▶ GIVEN INFORMATION
-------
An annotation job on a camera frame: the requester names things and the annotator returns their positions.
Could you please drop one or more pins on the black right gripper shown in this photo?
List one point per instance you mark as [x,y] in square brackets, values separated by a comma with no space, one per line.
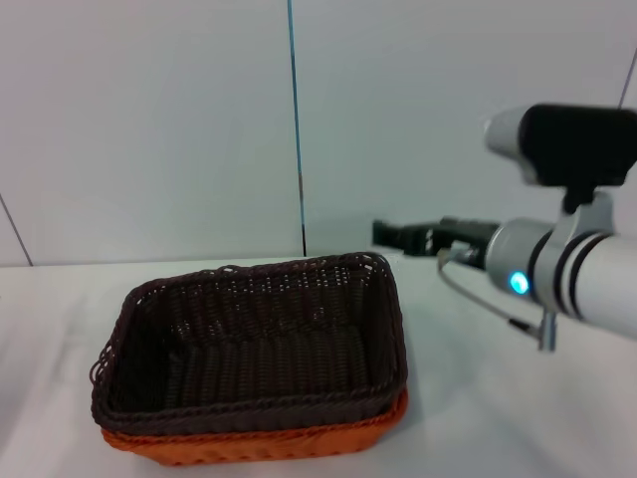
[470,234]

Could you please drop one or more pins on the dark brown woven plastic basket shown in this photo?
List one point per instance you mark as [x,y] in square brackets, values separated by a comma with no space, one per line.
[249,348]

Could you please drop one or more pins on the orange woven plastic basket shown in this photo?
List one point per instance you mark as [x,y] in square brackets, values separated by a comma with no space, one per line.
[259,443]

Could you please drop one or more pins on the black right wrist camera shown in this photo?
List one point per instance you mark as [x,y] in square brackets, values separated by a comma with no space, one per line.
[572,144]

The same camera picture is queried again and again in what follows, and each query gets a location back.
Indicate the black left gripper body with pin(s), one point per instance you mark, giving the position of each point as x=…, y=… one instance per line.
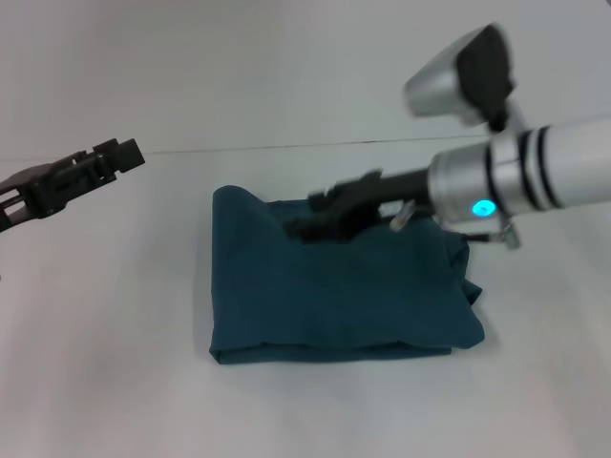
x=31, y=191

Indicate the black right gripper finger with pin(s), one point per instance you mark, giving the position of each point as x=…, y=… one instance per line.
x=320, y=229
x=341, y=191

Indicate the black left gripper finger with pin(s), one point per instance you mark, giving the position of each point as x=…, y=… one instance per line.
x=110, y=160

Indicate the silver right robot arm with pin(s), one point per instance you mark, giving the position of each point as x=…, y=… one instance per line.
x=525, y=162

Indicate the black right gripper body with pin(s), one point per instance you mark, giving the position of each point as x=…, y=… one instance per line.
x=382, y=195

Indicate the teal blue FREE! t-shirt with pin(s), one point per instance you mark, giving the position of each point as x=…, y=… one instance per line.
x=334, y=296

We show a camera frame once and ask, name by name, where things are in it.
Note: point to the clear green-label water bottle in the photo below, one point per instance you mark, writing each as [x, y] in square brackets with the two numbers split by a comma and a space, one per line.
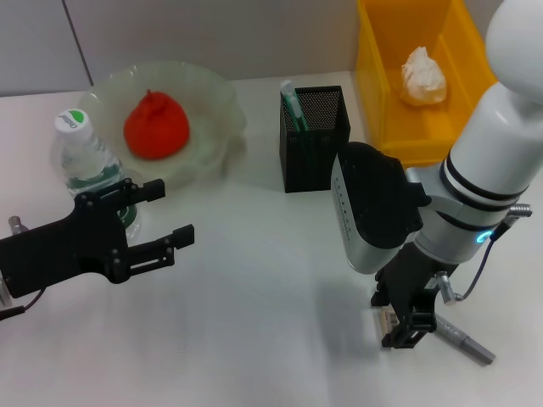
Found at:
[80, 157]

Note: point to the white paper ball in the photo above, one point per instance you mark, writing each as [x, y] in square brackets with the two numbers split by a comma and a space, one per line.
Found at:
[424, 80]

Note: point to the black mesh pen holder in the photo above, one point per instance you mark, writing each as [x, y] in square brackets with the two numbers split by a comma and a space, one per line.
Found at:
[314, 157]

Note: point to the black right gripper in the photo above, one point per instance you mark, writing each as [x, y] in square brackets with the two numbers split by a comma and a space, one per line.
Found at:
[411, 280]

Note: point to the translucent wavy fruit plate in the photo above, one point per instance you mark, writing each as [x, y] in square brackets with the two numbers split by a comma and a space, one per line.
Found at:
[212, 110]

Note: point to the red-orange fruit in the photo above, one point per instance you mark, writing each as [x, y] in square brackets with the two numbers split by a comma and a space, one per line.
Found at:
[157, 127]

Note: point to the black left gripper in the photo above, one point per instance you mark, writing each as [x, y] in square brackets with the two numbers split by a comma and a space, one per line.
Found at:
[63, 250]

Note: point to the yellow plastic storage bin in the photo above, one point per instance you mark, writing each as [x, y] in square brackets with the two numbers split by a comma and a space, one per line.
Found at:
[382, 85]

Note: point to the grey marker pen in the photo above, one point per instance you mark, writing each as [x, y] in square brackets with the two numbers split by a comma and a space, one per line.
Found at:
[466, 339]

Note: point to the beige eraser with barcode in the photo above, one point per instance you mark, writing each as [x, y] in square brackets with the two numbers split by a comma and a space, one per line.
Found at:
[386, 318]

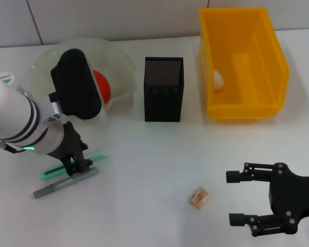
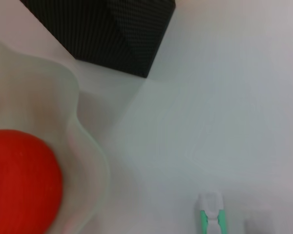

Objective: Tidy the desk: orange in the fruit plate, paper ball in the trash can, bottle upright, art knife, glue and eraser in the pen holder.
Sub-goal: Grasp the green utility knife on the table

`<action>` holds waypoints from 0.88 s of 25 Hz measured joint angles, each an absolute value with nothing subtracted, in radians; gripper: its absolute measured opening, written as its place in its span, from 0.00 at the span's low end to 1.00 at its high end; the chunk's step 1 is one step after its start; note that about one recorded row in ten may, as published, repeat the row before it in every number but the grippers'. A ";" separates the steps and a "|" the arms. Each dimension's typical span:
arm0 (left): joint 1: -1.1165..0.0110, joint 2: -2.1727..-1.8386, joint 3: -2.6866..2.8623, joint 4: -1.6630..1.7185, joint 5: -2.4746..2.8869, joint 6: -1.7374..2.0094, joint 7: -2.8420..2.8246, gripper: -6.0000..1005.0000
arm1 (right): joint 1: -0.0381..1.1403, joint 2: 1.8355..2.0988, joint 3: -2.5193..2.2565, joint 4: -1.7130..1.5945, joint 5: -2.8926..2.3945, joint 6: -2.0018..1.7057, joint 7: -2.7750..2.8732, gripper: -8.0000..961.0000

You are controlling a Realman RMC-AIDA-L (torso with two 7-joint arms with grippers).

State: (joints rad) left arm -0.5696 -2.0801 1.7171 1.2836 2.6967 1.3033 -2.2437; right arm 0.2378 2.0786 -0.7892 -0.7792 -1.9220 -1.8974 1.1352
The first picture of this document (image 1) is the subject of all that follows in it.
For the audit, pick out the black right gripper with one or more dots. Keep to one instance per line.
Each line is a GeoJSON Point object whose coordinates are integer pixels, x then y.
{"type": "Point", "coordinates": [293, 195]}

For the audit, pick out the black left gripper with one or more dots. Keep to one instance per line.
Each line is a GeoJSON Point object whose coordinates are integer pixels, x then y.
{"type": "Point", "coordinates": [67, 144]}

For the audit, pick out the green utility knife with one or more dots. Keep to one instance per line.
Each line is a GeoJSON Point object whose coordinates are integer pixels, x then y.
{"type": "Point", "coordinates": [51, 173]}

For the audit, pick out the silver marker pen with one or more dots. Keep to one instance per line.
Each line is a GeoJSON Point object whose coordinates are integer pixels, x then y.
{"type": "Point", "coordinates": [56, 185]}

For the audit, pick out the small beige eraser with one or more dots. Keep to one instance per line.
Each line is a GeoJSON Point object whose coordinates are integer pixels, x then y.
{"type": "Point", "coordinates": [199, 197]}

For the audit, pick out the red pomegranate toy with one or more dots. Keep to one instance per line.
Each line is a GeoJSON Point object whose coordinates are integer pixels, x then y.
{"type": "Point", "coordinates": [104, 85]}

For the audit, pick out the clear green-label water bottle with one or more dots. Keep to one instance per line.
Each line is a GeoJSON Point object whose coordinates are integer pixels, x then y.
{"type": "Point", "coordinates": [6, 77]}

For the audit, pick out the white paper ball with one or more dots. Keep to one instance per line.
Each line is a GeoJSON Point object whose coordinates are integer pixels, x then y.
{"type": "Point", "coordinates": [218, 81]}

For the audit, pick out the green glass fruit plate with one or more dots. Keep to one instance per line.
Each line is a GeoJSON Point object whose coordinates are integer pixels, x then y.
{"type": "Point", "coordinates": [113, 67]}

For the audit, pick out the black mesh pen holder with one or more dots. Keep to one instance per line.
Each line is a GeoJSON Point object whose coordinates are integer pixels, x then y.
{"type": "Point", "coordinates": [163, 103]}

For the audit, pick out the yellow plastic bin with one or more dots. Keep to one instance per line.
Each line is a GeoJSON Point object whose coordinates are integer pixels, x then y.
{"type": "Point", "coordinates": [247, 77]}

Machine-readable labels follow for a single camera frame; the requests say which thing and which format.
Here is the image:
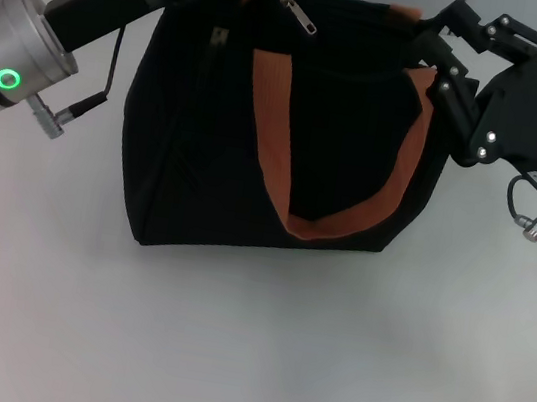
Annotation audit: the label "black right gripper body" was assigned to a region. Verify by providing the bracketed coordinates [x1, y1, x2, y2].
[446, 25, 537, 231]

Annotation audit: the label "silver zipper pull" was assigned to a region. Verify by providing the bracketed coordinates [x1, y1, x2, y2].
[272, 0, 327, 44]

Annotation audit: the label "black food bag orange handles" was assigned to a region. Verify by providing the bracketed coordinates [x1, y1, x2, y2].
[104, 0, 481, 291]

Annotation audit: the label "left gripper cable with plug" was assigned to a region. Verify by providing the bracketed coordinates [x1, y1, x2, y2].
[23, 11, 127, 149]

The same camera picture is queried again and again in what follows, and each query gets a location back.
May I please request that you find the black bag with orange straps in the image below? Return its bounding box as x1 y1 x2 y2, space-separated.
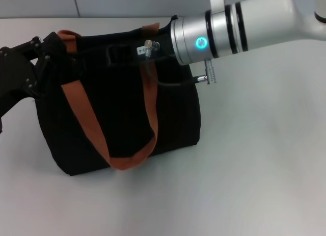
-------
▶ TASK DETAILS
Skip the pictures, then return the rest of the data exactly.

▶ WRITTEN ANSWER
An annotation job on a camera frame: the requester names things and the annotator returns their positions.
Could you please drop one or more pins on the black right gripper shown in this photo?
List one point per instance you mark as [x,y] in square brackets, values separated by a comma with no space, one per line.
[470,234]

Could you please drop one or more pins on the dark brown woven plastic basket shown in this photo?
List one point per instance you mark as [x,y] in square brackets, values separated by a comma with no space, one per line.
[249,348]

Could you please drop one or more pins on the orange woven plastic basket shown in this photo?
List one point per instance you mark as [x,y] in square brackets, values separated by a comma with no space, one per line.
[259,443]

Could you please drop one or more pins on the black right wrist camera shown in this photo?
List one point per instance you mark as [x,y] in square brackets, values separated by a comma with no space, one per line.
[572,144]

The same camera picture is queried again and again in what follows, and each query gets a location back.
Indicate the black left gripper body with pin(s), one point per instance you mark, giving the position of each point as x=…, y=… one instance per line.
x=31, y=191

Indicate the black right gripper finger with pin(s), one point per instance you mark, giving the position of each point as x=…, y=… one instance per line.
x=320, y=229
x=341, y=191

Indicate the black left gripper finger with pin(s), one point per instance you mark, giving the position of each point as x=…, y=… one instance per line.
x=110, y=160

Indicate the silver right robot arm with pin(s), one point per instance you mark, giving the position of each point as x=…, y=… one instance per line.
x=525, y=162

Indicate the black right gripper body with pin(s), one point per instance you mark, giving the position of each point as x=…, y=… one instance per line.
x=382, y=195

Indicate the teal blue FREE! t-shirt with pin(s), one point per instance you mark, giving the position of each point as x=…, y=… one instance per line.
x=334, y=296

We show a camera frame once and ask, name by name, where things are in it.
Note: point to the clear green-label water bottle in the photo below, one point per instance you mark, writing each as [x, y] in square brackets with the two numbers split by a comma and a space, one per line.
Found at:
[80, 157]

Note: point to the white paper ball in the photo above, one point per instance you mark, writing each as [x, y] in square brackets with the two numbers split by a comma and a space, one per line.
Found at:
[424, 80]

Note: point to the black mesh pen holder in the photo above, one point per instance you mark, writing each as [x, y] in square brackets with the two numbers split by a comma and a space, one per line.
Found at:
[314, 157]

Note: point to the black right gripper in the photo above, one point per instance you mark, writing each as [x, y] in square brackets with the two numbers split by a comma and a space, one per line.
Found at:
[411, 280]

Note: point to the translucent wavy fruit plate in the photo above, one point per instance you mark, writing each as [x, y] in square brackets with the two numbers split by a comma and a space, one per line.
Found at:
[212, 110]

Note: point to the red-orange fruit in the photo above, one point per instance you mark, writing each as [x, y] in square brackets with the two numbers split by a comma and a space, one per line.
Found at:
[157, 127]

Note: point to the black left gripper in the photo above, one point per instance you mark, writing each as [x, y] in square brackets with the two numbers split by a comma and a space, one per line.
Found at:
[63, 250]

Note: point to the yellow plastic storage bin in the photo above, one point per instance you mark, writing each as [x, y] in square brackets with the two numbers split by a comma and a space, one per line.
Found at:
[382, 85]

Note: point to the grey marker pen in the photo above, one point per instance you mark, writing each as [x, y] in square brackets with the two numbers split by a comma and a space, one per line.
Found at:
[466, 339]

Note: point to the beige eraser with barcode in the photo above, one point per instance you mark, writing each as [x, y] in square brackets with the two numbers split by a comma and a space, one per line.
Found at:
[386, 318]


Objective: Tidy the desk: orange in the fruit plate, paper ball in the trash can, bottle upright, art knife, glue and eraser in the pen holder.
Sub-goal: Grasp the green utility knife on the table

`<action>` holds waypoints from 0.88 s of 25 Hz measured joint angles, each an absolute value with nothing subtracted, in radians; gripper: its absolute measured opening, written as its place in its span, from 0.00 at the span's low end to 1.00 at its high end; the chunk's step 1 is one step after its start; note that about one recorded row in ten may, as published, repeat the row before it in every number but the grippers'. A ";" separates the steps and a "|" the arms. Each dimension's typical span:
arm0 (left): joint 1: -1.1165..0.0110, joint 2: -2.1727..-1.8386, joint 3: -2.6866..2.8623, joint 4: -1.6630..1.7185, joint 5: -2.4746..2.8869, joint 6: -1.7374..2.0094, joint 7: -2.8420..2.8246, gripper: -6.0000..1005.0000
arm1 (right): joint 1: -0.0381..1.1403, joint 2: 1.8355..2.0988, joint 3: -2.5193..2.2565, joint 4: -1.7130..1.5945, joint 5: -2.8926..2.3945, joint 6: -2.0018..1.7057, joint 7: -2.7750..2.8732, gripper: -8.0000..961.0000

You are controlling a Realman RMC-AIDA-L (torso with two 7-joint arms with grippers).

State: (joints rad) left arm -0.5696 -2.0801 1.7171 1.2836 2.6967 1.3033 -2.2437; right arm 0.2378 2.0786 -0.7892 -0.7792 -1.9220 -1.8974 1.1352
The first picture of this document (image 1) is the subject of all that follows in it.
For the audit, pick out the black right gripper with one or more dots. Keep to one instance per line.
Each line is a GeoJSON Point object whose coordinates are integer pixels, x then y.
{"type": "Point", "coordinates": [293, 195]}

For the audit, pick out the black left gripper with one or more dots. Keep to one instance per line.
Each line is a GeoJSON Point object whose coordinates are integer pixels, x then y.
{"type": "Point", "coordinates": [67, 144]}

For the audit, pick out the green utility knife with one or more dots. Keep to one instance per line.
Each line is a GeoJSON Point object whose coordinates are integer pixels, x then y.
{"type": "Point", "coordinates": [51, 173]}

For the audit, pick out the silver marker pen with one or more dots. Keep to one instance per line.
Each line is a GeoJSON Point object whose coordinates are integer pixels, x then y.
{"type": "Point", "coordinates": [56, 185]}

For the audit, pick out the small beige eraser with one or more dots. Keep to one instance per line.
Each line is a GeoJSON Point object whose coordinates are integer pixels, x then y.
{"type": "Point", "coordinates": [199, 197]}

For the audit, pick out the red pomegranate toy with one or more dots. Keep to one instance per line.
Each line is a GeoJSON Point object whose coordinates are integer pixels, x then y.
{"type": "Point", "coordinates": [104, 85]}

For the audit, pick out the clear green-label water bottle with one or more dots. Keep to one instance per line.
Each line is a GeoJSON Point object whose coordinates are integer pixels, x then y.
{"type": "Point", "coordinates": [6, 77]}

For the audit, pick out the white paper ball with one or more dots. Keep to one instance per line.
Each line is a GeoJSON Point object whose coordinates are integer pixels, x then y.
{"type": "Point", "coordinates": [218, 81]}

For the audit, pick out the green glass fruit plate with one or more dots. Keep to one instance per line.
Each line is a GeoJSON Point object whose coordinates are integer pixels, x then y.
{"type": "Point", "coordinates": [113, 67]}

For the audit, pick out the black mesh pen holder with one or more dots. Keep to one instance per line.
Each line is a GeoJSON Point object whose coordinates are integer pixels, x then y.
{"type": "Point", "coordinates": [163, 103]}

For the audit, pick out the yellow plastic bin with one or more dots. Keep to one instance per line.
Each line is a GeoJSON Point object whose coordinates are integer pixels, x then y.
{"type": "Point", "coordinates": [247, 77]}

Machine-readable labels follow for a single camera frame; the requests say which thing and which format.
Here is the image:
Annotation audit: the label "black right gripper body" was assigned to a region. Verify by providing the bracketed coordinates [x1, y1, x2, y2].
[446, 25, 537, 231]

Annotation audit: the label "silver zipper pull" was assigned to a region. Verify by providing the bracketed coordinates [x1, y1, x2, y2].
[272, 0, 327, 44]

Annotation audit: the label "black food bag orange handles" was assigned to a region. Verify by providing the bracketed coordinates [x1, y1, x2, y2].
[104, 0, 481, 291]

Annotation audit: the label "left gripper cable with plug" was assigned to a region. Verify by providing the bracketed coordinates [x1, y1, x2, y2].
[23, 11, 127, 149]

The same camera picture is queried again and again in what follows, and each query gets a location back.
May I please request that you find the black bag with orange straps in the image below? Return its bounding box as x1 y1 x2 y2, space-separated.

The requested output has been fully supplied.